Taking the listing below, restate word for word each line from the line with "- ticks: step" to the line with "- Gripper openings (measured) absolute", ends included, and stop there.
▬▬▬▬▬▬
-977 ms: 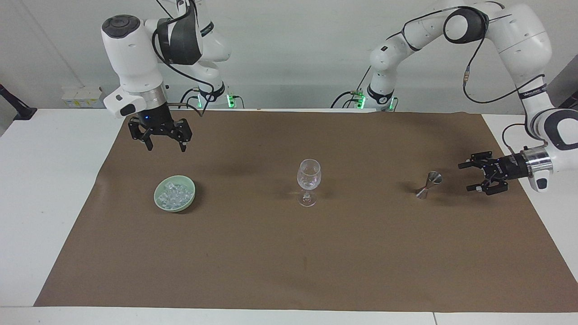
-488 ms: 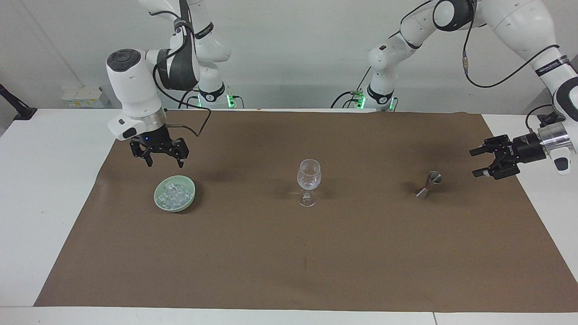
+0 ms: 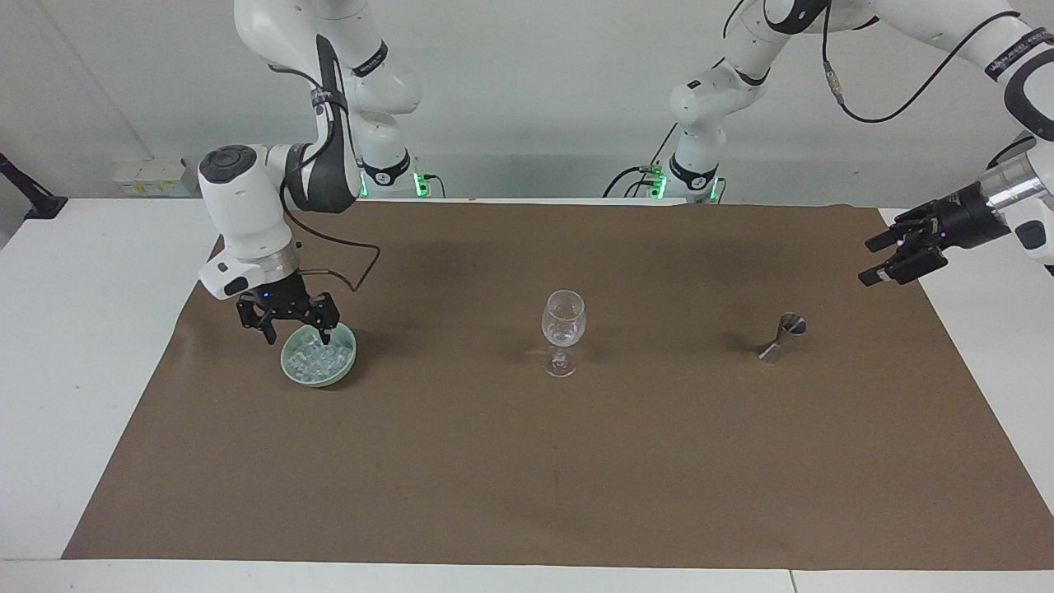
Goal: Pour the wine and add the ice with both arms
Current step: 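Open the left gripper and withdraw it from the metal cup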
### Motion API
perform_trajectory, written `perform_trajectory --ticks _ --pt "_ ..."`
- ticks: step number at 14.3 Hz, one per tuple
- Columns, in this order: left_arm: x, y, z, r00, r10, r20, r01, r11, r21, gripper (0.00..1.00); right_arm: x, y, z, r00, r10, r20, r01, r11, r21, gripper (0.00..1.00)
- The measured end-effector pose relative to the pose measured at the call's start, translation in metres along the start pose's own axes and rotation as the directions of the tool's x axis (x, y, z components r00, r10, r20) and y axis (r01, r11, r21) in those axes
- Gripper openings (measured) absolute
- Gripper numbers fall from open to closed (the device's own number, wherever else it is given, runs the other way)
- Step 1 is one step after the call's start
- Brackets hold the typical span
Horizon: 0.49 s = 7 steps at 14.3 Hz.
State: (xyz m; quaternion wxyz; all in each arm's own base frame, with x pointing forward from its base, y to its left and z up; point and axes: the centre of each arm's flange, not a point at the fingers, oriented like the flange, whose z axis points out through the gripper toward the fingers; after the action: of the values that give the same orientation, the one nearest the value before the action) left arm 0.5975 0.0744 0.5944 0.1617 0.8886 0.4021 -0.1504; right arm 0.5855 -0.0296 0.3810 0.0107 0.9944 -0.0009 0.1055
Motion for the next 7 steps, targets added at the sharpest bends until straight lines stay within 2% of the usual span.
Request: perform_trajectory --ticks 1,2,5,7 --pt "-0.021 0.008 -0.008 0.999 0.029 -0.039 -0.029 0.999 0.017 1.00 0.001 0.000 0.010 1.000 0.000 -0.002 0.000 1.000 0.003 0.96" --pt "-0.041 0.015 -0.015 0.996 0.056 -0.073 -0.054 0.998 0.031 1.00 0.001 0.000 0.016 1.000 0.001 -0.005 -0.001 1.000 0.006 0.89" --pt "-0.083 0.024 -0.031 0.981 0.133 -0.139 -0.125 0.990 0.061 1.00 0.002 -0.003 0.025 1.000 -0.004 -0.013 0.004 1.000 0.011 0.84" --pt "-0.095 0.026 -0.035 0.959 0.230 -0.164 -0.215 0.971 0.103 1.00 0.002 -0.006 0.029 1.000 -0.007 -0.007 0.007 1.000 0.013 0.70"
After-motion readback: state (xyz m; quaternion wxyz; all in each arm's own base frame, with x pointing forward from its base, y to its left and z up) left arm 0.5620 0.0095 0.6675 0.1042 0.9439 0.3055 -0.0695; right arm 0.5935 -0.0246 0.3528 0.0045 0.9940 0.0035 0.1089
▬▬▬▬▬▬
- Answer to the problem:
- ticks: step number at 14.3 Hz, one per tuple
- Columns, in this order: left_arm: x, y, z, r00, r10, r20, r01, r11, r21, gripper (0.00..1.00); right_arm: x, y, z, r00, r10, r20, r01, r11, r21, gripper (0.00..1.00)
- The measured end-effector pose relative to the pose measured at the call's start, translation in metres along the start pose's own axes and rotation as the directions of the tool's x axis (x, y, z components r00, r10, r20) and y axis (r01, r11, r21) in those axes
- Gripper openings (measured) absolute

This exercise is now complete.